(Records excerpted from a collection)
________________________
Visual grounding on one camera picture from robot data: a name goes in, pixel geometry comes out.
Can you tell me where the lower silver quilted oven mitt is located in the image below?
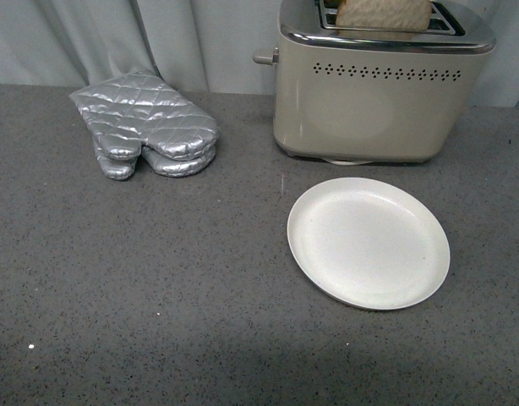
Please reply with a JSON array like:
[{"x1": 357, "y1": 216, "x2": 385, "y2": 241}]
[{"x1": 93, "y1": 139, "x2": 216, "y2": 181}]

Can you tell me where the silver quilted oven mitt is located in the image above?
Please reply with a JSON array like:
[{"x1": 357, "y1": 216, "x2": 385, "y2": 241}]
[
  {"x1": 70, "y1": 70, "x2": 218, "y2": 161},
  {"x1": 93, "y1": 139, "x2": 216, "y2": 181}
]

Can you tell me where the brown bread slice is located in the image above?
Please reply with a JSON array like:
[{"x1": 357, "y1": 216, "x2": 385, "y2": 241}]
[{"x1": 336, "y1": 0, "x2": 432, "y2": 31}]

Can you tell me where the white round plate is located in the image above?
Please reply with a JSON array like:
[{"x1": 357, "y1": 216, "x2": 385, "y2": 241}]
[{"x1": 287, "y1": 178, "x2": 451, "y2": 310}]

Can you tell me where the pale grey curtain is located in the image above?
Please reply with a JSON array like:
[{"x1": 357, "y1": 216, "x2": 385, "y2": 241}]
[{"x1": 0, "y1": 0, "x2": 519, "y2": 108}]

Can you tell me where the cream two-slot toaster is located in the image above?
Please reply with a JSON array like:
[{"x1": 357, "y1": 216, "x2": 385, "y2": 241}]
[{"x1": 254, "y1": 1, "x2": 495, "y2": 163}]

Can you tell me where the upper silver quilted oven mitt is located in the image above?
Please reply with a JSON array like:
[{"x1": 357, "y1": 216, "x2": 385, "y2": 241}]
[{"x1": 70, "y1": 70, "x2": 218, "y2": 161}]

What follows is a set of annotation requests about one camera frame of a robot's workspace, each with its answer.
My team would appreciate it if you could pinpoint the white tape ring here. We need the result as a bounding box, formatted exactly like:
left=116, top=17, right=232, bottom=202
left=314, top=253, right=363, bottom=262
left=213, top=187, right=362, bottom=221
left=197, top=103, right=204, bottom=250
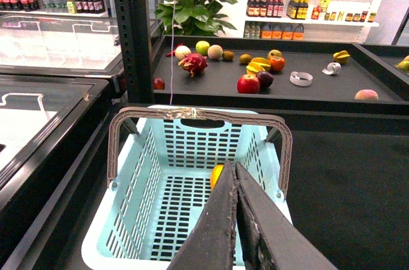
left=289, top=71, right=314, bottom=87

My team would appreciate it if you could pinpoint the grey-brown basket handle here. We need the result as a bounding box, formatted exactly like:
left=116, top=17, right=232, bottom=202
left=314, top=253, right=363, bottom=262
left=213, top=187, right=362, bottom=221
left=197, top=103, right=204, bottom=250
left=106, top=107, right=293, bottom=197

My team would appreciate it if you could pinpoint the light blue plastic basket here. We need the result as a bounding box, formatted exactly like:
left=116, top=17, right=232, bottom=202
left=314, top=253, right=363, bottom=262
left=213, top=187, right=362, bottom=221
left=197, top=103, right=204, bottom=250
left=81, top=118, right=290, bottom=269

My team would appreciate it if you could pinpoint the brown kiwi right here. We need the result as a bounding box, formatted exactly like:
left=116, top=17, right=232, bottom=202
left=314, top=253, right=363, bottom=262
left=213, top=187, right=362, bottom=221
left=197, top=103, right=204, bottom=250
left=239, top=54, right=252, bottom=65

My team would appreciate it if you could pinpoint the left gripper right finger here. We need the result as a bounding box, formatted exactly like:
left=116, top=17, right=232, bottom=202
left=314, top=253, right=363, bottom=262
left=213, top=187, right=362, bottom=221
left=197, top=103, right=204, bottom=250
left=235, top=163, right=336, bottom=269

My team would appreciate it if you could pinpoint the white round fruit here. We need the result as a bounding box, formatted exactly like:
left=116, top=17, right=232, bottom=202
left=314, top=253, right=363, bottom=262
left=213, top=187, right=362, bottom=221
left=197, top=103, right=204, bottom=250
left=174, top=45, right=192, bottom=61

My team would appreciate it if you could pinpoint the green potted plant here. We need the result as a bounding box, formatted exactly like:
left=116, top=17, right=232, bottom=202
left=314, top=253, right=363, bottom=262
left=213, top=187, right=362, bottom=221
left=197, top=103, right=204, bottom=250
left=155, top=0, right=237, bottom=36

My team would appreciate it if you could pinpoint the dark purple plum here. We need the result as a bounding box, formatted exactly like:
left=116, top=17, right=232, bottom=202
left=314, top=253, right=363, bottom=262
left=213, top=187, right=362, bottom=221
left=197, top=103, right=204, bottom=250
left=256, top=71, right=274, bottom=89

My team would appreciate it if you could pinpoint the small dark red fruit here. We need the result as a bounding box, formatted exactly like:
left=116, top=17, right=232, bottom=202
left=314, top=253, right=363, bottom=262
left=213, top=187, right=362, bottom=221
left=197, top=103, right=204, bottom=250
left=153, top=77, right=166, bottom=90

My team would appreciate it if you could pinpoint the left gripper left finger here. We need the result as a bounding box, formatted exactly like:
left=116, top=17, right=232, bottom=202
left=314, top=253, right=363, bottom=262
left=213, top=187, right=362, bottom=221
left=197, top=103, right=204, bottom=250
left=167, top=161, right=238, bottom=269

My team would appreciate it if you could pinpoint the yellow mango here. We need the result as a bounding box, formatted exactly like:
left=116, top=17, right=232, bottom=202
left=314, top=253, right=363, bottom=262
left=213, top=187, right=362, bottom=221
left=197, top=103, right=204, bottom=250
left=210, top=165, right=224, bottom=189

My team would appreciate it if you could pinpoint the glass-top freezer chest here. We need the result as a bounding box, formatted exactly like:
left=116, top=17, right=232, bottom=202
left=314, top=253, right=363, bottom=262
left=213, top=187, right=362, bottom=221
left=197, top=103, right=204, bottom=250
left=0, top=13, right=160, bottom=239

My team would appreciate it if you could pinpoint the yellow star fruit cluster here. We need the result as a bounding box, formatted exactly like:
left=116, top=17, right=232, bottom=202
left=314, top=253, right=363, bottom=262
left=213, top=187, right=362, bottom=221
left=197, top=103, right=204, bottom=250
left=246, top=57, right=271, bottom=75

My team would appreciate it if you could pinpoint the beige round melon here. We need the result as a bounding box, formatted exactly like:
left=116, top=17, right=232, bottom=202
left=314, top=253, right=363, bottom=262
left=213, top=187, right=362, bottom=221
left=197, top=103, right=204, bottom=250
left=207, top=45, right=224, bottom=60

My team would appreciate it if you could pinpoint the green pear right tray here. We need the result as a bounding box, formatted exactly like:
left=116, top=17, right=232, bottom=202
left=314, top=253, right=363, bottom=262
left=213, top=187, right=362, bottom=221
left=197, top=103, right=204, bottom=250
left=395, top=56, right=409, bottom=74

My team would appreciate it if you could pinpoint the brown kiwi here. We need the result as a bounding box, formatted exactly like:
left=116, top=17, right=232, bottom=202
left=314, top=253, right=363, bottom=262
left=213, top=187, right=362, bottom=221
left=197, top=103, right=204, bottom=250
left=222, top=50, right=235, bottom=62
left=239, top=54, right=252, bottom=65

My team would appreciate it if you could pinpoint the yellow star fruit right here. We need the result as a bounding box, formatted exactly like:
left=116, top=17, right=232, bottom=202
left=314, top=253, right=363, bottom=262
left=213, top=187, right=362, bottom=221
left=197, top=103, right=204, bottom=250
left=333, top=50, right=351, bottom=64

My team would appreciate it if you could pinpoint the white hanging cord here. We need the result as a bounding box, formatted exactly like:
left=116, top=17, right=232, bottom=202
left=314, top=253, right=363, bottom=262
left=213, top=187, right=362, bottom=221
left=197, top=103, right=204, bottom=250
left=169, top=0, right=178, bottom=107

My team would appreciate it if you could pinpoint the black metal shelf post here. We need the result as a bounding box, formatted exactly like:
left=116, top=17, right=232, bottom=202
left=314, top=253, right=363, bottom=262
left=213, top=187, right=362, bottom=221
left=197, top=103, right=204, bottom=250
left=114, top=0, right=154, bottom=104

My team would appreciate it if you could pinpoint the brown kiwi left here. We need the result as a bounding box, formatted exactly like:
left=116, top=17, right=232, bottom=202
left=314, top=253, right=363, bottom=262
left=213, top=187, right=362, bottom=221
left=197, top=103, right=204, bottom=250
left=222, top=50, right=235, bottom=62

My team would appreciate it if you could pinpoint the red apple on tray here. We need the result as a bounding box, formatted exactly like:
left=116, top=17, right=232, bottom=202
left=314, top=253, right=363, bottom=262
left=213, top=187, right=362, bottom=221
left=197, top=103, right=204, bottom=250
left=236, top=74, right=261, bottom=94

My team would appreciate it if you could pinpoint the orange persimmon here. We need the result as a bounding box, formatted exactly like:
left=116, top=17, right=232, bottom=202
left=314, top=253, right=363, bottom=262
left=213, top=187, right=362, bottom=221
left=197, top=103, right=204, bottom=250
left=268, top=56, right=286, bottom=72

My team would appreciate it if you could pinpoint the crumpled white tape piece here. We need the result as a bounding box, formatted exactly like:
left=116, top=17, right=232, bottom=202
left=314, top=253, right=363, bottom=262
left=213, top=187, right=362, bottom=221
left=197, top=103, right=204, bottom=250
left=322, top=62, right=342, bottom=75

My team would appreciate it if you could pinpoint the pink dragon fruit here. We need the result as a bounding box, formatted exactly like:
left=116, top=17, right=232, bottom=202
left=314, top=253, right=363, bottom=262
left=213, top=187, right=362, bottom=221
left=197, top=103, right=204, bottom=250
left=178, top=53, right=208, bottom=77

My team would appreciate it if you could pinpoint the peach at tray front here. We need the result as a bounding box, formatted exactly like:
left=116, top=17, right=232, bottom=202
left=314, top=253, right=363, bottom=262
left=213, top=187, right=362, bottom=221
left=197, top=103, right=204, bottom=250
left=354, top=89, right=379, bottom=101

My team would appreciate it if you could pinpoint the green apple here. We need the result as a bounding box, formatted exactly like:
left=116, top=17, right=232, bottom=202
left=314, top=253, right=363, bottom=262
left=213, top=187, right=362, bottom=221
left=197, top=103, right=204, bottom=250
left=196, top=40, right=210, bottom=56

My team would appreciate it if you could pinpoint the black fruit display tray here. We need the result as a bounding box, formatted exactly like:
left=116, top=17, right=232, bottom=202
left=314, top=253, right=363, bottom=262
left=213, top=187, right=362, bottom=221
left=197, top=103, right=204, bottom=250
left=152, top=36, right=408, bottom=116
________________________
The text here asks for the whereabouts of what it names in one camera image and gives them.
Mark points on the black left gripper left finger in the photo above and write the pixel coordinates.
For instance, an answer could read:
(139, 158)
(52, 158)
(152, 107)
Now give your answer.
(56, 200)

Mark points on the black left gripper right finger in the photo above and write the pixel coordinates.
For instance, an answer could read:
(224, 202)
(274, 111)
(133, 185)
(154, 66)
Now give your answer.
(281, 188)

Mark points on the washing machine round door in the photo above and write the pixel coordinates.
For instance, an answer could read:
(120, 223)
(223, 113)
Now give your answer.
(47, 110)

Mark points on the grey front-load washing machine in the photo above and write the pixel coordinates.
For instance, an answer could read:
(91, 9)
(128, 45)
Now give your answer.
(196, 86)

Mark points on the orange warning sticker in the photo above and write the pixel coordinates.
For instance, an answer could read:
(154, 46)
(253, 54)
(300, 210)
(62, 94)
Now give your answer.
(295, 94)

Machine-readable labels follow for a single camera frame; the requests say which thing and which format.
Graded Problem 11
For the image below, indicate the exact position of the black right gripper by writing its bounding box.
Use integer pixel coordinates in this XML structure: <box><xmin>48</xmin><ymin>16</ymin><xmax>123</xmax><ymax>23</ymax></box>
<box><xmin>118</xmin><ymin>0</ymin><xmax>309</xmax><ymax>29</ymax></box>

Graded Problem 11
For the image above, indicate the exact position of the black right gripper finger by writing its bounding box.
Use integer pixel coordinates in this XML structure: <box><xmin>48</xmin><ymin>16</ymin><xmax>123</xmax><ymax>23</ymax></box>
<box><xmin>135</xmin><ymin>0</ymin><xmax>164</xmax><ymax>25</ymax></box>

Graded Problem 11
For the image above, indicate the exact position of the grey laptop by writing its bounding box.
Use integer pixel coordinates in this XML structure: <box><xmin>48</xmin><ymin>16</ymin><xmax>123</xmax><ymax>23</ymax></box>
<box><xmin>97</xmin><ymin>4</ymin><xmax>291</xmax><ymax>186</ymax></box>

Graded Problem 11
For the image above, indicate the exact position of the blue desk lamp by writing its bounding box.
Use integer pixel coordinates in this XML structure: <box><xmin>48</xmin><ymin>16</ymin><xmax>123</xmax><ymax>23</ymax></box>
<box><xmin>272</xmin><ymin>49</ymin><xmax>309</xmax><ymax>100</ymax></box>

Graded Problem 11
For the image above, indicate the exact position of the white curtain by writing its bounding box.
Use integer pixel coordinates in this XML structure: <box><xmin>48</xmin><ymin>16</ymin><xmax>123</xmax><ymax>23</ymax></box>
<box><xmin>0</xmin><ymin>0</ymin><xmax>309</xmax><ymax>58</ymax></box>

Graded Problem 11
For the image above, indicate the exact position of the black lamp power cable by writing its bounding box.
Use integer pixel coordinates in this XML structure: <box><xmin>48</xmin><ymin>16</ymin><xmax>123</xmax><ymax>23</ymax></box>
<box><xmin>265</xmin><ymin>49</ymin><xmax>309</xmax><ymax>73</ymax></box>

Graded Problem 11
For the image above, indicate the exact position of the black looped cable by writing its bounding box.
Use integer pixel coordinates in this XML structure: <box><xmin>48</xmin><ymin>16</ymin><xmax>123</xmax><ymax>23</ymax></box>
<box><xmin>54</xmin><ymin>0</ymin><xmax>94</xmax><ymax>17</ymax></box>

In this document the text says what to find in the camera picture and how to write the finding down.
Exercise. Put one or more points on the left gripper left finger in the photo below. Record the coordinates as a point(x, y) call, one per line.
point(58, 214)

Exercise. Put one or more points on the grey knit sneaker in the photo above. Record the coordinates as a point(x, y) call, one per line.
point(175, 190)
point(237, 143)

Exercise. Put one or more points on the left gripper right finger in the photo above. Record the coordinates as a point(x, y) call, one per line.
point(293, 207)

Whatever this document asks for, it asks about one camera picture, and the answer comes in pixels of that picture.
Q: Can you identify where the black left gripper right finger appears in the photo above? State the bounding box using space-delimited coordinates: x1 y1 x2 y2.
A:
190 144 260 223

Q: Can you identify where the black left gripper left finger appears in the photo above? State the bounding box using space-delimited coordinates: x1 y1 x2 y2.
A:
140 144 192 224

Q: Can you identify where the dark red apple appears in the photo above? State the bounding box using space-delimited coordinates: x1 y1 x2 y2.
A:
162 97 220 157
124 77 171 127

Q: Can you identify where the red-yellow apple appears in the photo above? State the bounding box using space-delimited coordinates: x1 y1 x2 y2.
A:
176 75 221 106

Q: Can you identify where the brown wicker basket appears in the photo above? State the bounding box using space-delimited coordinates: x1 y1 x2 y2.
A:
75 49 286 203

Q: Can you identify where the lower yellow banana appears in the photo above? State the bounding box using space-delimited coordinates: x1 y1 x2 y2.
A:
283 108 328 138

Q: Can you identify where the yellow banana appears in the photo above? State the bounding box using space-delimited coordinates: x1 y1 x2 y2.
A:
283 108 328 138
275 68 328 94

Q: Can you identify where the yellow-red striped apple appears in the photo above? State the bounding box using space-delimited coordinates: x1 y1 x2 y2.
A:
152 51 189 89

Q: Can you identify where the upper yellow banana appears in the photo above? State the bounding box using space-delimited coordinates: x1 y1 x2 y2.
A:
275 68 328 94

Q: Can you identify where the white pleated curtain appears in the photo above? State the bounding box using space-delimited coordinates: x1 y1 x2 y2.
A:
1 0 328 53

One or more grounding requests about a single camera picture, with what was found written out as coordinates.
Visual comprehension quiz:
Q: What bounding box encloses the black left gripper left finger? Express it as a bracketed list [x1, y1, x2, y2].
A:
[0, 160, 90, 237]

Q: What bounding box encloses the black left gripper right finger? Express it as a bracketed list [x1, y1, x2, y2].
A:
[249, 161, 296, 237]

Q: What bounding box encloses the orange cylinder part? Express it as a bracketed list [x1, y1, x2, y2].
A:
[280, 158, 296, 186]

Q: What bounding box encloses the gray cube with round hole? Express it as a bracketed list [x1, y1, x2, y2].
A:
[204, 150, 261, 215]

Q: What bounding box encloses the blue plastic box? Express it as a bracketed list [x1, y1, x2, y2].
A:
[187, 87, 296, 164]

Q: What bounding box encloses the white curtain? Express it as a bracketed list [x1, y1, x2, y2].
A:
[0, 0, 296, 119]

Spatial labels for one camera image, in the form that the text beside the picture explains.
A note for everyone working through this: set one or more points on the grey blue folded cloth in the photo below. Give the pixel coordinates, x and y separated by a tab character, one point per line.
________________________
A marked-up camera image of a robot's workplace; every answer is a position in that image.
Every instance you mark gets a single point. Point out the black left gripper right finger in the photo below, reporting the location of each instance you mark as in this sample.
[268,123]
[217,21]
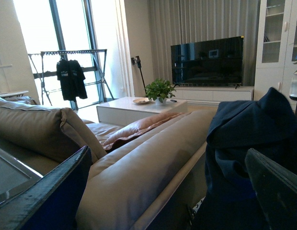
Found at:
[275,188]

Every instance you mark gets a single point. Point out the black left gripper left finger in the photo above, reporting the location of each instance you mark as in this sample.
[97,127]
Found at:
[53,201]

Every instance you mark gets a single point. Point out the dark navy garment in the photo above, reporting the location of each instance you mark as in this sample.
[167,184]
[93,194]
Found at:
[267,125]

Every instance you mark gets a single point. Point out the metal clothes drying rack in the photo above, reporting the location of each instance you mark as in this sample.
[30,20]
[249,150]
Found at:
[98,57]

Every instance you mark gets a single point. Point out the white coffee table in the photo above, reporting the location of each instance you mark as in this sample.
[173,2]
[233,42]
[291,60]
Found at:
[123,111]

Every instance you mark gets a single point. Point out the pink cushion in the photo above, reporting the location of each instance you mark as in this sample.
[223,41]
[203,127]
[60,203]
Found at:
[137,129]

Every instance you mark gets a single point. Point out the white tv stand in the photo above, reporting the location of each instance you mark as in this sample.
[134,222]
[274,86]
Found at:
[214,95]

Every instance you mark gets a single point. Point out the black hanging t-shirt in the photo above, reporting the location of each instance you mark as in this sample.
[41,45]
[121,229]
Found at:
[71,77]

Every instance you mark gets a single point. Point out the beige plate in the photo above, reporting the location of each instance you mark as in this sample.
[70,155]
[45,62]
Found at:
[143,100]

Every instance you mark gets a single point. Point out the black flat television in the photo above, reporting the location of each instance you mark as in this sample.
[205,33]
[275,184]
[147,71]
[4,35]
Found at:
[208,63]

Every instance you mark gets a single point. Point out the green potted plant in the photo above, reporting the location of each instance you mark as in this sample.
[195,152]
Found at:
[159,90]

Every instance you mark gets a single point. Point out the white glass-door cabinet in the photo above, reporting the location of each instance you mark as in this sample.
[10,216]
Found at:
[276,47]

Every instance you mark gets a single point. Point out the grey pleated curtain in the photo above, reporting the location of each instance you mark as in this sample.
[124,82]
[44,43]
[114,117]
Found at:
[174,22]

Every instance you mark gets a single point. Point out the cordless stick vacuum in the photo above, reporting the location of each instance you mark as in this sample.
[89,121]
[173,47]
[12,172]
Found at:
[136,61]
________________________
• YOUR TASK:
Reproduce exactly the entries above, limited to the lines from the one with "Q: What bounding box encloses the white" through the one with "Spatial labels for", both included.

• RESPONSE BOX:
Q: What bounding box encloses the white curtain? Express it as a bracketed list [x1, y1, x2, y2].
A:
[0, 0, 296, 119]

Spatial labels for one camera image, in the form that the text beside the picture explains.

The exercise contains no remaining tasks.